Unfortunately, we don’t do that, or at least not very often.
We don’t pursue human-centered design. And I think it’s for a couple of reasons. One is that we human beings, as I said before, are very eager to hand off any kind of work to machines, to software, to other people, because we are afflicted by what psychologists term “ miswanting .”
We think we want to be freed of labor, freed of hard work, freed of challenge. And when we are freed of it, we feel miserable, we feel anxious, we get self-absorbed.
Actually, our optimal experience comes when we are working hard at things. So there’s something inside of us that is very eager to get rid of stuff, even if it’s get rid of effort, even if it’s not in our own benefit.
The other reason, which I think is one that’s even harder to deal with, is the pursuit of efficiency and productivity above all other goals. And you can certainly see why. Hospitals who want the highest productivity possible from radiologists would be averse to saying, well, we’ll let the radiologist look at the image and then we’ll bring in the software. Because that extends the time that a radiologist is going to look at this.
And that’s true of any of these kind of analytical chores.
There’s this tension between the pursuit of efficiency above all other things and productivity, and the development of skill, the development of talent, the development of high levels of human performance, and ultimately the sense of satisfaction that people get.
In the long run, you see signs that that begins to backfire.
Toyota earlier this year announced that it was replacing some of its robots in its Japanese factories with human beings, because even though the robots are more efficient, the company has struggled with quality problems. It’s had to recall 20 million cars in recent years . And not only is that bad for business, but Toyota’s entire culture is built around quality manufacturing, so it erodes its culture.
By bringing back human beings, it wants to bring back both the spirit and the reality of human craftsmanship, of people who can actually think critically about what they’re doing.
One of the benefits it believes it will get is that it will be smarter about how it programs its robots.

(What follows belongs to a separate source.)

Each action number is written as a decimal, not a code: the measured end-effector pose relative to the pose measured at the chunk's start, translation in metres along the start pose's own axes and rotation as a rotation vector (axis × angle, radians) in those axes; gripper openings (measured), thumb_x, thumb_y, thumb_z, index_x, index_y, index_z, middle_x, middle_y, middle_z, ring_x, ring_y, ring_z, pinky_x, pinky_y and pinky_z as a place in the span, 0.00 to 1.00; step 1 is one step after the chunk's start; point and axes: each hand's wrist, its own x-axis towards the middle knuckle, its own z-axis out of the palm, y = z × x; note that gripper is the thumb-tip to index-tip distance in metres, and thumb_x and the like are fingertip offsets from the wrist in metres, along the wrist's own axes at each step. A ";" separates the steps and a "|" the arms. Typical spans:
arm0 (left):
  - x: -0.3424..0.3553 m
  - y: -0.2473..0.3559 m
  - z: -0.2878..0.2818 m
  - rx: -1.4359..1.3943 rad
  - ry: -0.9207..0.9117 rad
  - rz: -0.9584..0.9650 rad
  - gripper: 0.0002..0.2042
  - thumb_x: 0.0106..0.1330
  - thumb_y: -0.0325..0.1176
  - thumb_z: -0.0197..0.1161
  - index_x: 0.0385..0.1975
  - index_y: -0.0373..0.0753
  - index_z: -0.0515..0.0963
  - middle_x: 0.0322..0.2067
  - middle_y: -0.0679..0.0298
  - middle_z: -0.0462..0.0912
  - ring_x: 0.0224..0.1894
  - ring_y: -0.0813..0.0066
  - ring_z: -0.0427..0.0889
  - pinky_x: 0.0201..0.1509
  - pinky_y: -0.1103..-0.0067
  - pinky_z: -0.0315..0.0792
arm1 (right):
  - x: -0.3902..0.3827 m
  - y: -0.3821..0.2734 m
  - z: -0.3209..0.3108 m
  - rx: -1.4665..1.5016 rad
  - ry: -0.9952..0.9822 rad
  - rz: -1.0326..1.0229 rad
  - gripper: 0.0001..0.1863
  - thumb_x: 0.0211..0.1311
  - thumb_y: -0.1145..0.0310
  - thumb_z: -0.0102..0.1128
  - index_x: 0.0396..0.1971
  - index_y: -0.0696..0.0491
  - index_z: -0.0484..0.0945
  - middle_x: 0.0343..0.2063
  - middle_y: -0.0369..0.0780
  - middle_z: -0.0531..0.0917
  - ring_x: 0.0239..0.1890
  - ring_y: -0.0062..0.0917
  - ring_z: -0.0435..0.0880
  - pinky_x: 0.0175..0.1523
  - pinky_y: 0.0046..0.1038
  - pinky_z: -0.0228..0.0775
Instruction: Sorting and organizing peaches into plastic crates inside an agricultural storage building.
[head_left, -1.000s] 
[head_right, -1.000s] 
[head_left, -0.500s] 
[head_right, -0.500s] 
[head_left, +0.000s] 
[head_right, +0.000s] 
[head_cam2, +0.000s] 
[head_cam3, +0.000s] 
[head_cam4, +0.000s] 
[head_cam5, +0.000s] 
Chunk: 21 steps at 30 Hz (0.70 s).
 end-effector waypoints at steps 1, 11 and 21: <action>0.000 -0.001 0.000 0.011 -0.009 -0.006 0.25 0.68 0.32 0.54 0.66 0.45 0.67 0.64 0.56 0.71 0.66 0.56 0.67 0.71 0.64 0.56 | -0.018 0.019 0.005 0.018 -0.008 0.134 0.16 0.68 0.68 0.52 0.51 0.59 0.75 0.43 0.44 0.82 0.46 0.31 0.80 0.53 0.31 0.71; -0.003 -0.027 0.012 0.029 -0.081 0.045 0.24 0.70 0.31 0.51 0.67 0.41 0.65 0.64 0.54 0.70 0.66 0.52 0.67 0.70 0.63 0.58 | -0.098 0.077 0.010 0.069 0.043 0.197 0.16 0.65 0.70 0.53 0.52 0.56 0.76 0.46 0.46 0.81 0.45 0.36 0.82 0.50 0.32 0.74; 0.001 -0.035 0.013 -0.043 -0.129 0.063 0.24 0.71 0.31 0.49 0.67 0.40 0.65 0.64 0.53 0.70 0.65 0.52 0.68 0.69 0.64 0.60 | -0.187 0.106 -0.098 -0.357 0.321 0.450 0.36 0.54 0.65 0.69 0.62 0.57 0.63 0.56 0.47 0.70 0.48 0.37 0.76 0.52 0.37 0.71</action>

It will be able to continually take new human thinking, new human talent in insight, and then incorporate that into the processes that even the robots are doing.

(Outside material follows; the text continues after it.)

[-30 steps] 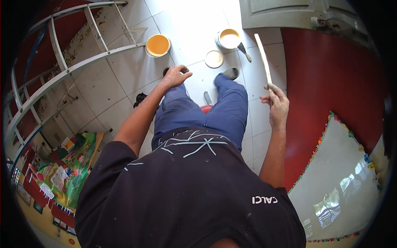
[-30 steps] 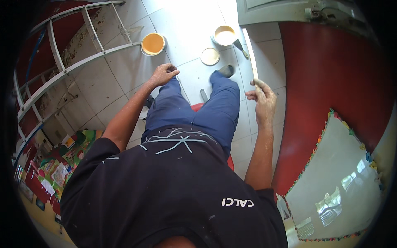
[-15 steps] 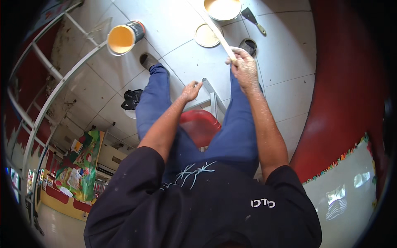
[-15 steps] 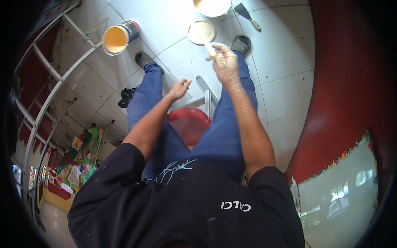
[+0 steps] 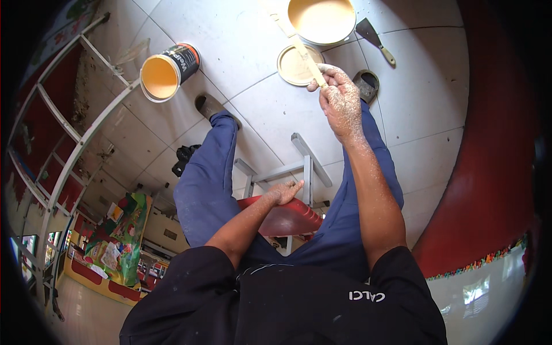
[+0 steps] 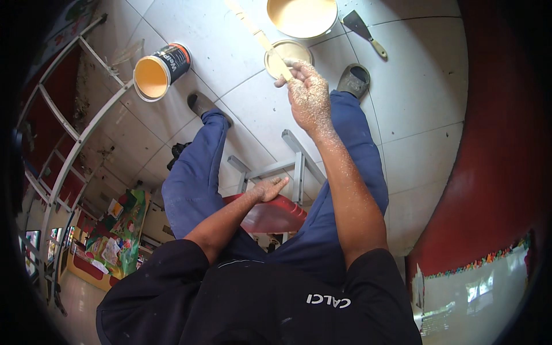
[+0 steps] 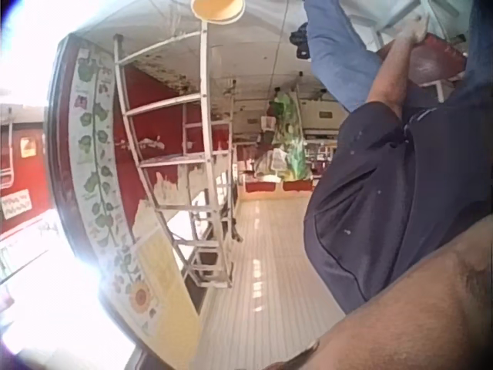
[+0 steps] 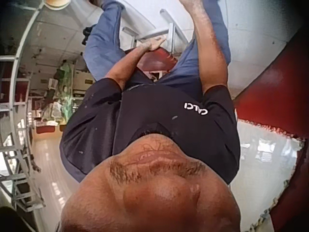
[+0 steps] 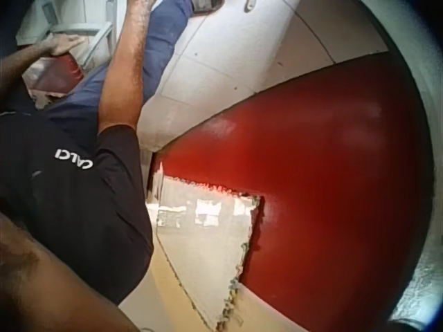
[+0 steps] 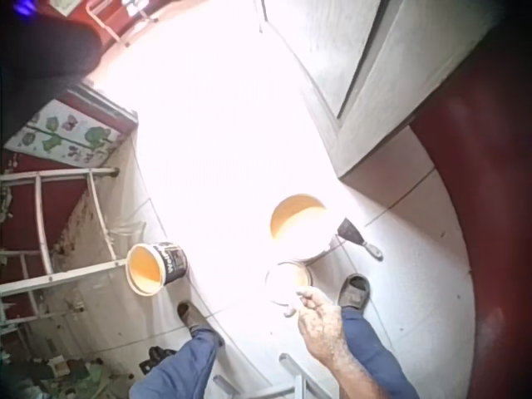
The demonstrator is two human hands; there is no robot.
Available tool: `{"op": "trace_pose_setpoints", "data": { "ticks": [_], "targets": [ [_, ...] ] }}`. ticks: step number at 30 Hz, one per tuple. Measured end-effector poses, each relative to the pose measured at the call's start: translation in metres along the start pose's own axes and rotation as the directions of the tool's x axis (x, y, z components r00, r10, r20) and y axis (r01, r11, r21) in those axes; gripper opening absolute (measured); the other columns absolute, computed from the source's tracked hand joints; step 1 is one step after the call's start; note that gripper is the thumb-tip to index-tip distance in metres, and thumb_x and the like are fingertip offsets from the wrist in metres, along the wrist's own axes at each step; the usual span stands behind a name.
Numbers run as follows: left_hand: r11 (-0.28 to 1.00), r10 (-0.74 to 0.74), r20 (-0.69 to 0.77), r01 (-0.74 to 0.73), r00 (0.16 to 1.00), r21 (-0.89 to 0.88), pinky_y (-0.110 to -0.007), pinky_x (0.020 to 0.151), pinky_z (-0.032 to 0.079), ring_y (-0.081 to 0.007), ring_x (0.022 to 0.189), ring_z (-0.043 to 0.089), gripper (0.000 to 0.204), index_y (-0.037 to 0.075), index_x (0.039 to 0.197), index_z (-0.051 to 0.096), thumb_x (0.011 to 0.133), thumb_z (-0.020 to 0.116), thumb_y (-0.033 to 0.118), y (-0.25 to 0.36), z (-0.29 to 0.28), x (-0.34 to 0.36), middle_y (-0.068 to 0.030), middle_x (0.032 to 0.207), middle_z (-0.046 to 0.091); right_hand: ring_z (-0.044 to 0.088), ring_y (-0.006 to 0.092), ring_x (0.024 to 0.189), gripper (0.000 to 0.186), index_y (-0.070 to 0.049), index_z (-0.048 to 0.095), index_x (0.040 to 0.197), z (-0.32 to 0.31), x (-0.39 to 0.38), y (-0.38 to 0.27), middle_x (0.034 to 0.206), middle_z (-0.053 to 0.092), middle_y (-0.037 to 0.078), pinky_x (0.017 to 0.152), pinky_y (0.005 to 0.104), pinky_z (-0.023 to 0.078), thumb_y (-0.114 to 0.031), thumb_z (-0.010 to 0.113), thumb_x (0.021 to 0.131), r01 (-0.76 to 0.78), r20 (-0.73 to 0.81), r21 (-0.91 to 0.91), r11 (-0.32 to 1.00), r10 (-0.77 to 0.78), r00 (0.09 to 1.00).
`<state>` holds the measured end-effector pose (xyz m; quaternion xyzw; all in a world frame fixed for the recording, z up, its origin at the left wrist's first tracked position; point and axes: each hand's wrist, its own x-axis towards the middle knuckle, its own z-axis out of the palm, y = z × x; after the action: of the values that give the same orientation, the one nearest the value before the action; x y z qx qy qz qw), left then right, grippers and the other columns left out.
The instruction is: Mixing yellow and white paint in buckets using a stick and a putty knife.
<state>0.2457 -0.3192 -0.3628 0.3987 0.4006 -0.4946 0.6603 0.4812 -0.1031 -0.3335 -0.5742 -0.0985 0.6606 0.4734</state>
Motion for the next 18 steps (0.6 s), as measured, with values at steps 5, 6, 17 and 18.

That’s a good news example. But I’m not going to oversimplify this or lie to you. I think this tension between placing efficiency above all other things, immediate efficiency, is a very hard instinct, very hard economic imperative to overcome. Nevertheless, it’s absolutely imperative that everyone who designs software and robotics and all of us who use them are conscious of the fact that there is this trade-off, in that technology isn’t just a means of production, as we often tend to think of it.

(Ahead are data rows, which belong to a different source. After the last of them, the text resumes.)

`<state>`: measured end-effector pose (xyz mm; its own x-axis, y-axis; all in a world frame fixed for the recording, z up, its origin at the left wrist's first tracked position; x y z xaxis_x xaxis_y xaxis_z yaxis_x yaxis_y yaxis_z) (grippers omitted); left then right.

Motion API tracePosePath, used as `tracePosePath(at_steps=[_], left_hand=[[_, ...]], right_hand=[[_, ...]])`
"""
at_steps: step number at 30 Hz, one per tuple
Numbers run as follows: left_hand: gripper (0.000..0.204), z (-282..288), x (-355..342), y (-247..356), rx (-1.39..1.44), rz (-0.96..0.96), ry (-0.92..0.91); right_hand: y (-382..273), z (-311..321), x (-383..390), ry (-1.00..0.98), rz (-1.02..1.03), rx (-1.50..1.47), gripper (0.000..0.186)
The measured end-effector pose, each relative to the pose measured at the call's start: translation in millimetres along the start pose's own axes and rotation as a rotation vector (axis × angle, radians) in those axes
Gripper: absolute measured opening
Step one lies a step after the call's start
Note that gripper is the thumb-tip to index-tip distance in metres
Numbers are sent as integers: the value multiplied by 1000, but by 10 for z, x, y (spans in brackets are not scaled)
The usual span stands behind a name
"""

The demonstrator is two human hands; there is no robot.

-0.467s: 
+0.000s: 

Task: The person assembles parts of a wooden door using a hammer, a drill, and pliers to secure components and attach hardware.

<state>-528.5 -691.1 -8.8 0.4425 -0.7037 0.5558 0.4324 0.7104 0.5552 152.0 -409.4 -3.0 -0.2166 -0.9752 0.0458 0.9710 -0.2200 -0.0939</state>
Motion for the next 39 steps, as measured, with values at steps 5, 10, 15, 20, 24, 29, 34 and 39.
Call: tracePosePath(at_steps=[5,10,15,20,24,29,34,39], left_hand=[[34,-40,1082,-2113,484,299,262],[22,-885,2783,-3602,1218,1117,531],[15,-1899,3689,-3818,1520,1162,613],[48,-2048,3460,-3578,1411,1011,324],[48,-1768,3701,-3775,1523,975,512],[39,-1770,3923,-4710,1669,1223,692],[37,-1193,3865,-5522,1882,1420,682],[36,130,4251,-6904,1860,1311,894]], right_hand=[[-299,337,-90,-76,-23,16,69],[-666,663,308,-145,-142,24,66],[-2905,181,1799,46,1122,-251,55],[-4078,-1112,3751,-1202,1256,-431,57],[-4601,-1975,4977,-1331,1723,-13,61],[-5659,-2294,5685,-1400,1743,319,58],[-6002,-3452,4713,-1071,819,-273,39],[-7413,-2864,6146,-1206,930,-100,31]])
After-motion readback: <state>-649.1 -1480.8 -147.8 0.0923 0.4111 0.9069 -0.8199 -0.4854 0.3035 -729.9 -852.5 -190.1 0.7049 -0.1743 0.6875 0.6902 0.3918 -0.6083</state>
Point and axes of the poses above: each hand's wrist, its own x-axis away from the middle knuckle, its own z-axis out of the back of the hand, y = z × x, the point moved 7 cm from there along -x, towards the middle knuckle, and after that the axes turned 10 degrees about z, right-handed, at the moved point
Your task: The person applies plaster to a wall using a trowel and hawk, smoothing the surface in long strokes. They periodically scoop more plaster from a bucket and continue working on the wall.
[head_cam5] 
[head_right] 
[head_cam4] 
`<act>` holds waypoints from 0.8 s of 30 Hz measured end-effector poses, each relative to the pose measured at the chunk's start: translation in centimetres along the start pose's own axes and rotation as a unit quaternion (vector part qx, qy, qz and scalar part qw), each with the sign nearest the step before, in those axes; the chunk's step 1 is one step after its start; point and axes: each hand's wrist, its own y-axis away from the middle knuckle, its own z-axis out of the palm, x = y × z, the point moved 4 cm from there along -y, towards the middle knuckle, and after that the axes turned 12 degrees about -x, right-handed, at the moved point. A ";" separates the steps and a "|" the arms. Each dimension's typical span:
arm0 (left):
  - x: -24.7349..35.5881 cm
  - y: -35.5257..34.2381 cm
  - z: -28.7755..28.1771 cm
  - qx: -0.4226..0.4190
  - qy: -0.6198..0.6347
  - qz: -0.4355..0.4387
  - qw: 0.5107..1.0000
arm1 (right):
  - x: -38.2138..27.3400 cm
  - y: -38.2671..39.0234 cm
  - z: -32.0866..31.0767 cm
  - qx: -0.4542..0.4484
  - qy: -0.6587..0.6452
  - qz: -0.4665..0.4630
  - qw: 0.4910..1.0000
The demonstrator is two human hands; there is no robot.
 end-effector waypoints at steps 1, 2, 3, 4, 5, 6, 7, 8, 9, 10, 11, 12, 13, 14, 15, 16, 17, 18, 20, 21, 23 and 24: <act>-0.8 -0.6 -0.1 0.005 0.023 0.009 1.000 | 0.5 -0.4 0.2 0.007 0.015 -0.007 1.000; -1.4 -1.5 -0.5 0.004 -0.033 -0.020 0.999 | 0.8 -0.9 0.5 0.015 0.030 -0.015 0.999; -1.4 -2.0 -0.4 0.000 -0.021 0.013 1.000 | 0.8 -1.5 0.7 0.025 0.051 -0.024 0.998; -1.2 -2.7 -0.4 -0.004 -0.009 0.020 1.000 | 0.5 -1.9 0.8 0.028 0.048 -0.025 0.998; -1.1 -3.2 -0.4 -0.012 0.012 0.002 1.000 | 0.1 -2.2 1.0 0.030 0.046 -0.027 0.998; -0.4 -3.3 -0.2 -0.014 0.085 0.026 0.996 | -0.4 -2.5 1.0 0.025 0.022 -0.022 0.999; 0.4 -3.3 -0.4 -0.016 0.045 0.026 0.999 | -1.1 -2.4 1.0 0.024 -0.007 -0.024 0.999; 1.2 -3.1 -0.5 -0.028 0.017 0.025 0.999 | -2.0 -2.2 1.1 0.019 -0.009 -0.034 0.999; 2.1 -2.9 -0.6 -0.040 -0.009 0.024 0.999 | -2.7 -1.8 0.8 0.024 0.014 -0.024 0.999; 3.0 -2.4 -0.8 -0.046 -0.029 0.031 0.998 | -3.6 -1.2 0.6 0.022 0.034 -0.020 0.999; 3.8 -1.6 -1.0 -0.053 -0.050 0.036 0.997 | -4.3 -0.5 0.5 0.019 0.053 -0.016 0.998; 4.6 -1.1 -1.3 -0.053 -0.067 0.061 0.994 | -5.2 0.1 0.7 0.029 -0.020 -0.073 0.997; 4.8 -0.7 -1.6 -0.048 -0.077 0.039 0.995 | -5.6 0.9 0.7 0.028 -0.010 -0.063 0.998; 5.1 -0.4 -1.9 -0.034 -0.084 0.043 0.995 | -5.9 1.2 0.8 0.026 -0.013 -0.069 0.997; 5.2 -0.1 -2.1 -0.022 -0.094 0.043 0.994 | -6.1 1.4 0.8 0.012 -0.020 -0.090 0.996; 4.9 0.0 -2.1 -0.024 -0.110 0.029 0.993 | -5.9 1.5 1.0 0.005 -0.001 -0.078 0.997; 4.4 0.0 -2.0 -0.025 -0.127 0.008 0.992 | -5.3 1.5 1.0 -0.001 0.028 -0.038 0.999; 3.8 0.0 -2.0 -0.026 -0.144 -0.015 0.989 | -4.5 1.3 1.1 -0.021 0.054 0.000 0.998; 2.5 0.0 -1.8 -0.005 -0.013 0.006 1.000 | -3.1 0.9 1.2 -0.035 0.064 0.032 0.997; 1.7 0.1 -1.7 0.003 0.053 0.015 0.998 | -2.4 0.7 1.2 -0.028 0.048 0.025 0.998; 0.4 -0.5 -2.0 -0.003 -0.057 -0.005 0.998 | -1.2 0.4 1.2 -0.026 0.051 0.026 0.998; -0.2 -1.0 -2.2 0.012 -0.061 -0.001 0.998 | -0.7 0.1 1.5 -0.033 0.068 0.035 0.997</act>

It really is a means of experience.
And it always has been, since the first technologies were developed by our distant ancestors. Technology at its best, tools at their best bring us out into the world, expand our skills and our talents, make the world a more interesting place. We shouldn’t forget that about ourselves as we continue at high speed into a future where more and more aspects of human experience are going to be offloaded to computers and to machines.
Nicholas Carr originally came to prominence with a 2003 Harvard Business Review article “IT Doesn’t Matter” and the 2004 book Does IT Matter? Information Technology and the Corrosion of Competitive Advantage (Harvard Business School Press). In these widely discussed works, he argued that the strategic importance of information technology in business has diminished as IT has become more commonplace, standardized and cheaper.